> [Requirement]: Check the listing below line by line and report how many lines hold "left", with no other words.
━━━ Information supplied ━━━
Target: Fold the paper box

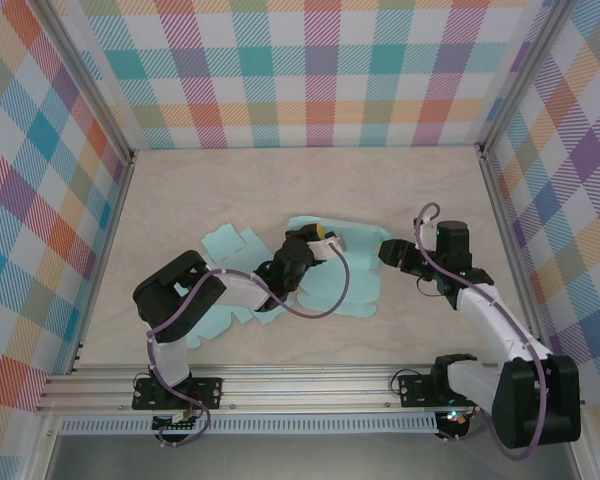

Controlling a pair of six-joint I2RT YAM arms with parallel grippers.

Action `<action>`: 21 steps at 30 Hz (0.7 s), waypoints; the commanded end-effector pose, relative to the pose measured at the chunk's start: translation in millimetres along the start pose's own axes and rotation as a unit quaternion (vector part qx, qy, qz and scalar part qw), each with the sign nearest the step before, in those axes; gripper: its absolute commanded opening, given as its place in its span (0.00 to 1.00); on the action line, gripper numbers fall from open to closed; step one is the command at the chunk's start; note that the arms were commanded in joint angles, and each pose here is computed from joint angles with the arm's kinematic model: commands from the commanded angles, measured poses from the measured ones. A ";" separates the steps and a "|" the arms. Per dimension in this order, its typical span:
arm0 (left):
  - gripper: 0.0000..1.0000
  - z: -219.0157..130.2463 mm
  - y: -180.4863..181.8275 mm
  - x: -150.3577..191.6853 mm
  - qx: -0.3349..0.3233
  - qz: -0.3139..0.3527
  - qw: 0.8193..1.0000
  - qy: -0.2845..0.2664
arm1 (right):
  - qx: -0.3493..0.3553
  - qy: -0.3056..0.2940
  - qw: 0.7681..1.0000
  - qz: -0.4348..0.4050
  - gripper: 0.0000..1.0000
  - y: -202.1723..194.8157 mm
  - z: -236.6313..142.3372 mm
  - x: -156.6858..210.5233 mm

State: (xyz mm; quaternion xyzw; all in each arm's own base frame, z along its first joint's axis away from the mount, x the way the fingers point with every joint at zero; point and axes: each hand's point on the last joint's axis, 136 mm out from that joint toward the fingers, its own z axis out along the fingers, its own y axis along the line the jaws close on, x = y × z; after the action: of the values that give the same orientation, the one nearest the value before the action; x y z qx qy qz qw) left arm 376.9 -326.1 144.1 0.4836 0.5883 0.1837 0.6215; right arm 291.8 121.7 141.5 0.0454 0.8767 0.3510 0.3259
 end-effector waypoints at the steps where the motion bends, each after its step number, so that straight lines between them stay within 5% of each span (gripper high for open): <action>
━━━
> [Response below]: 2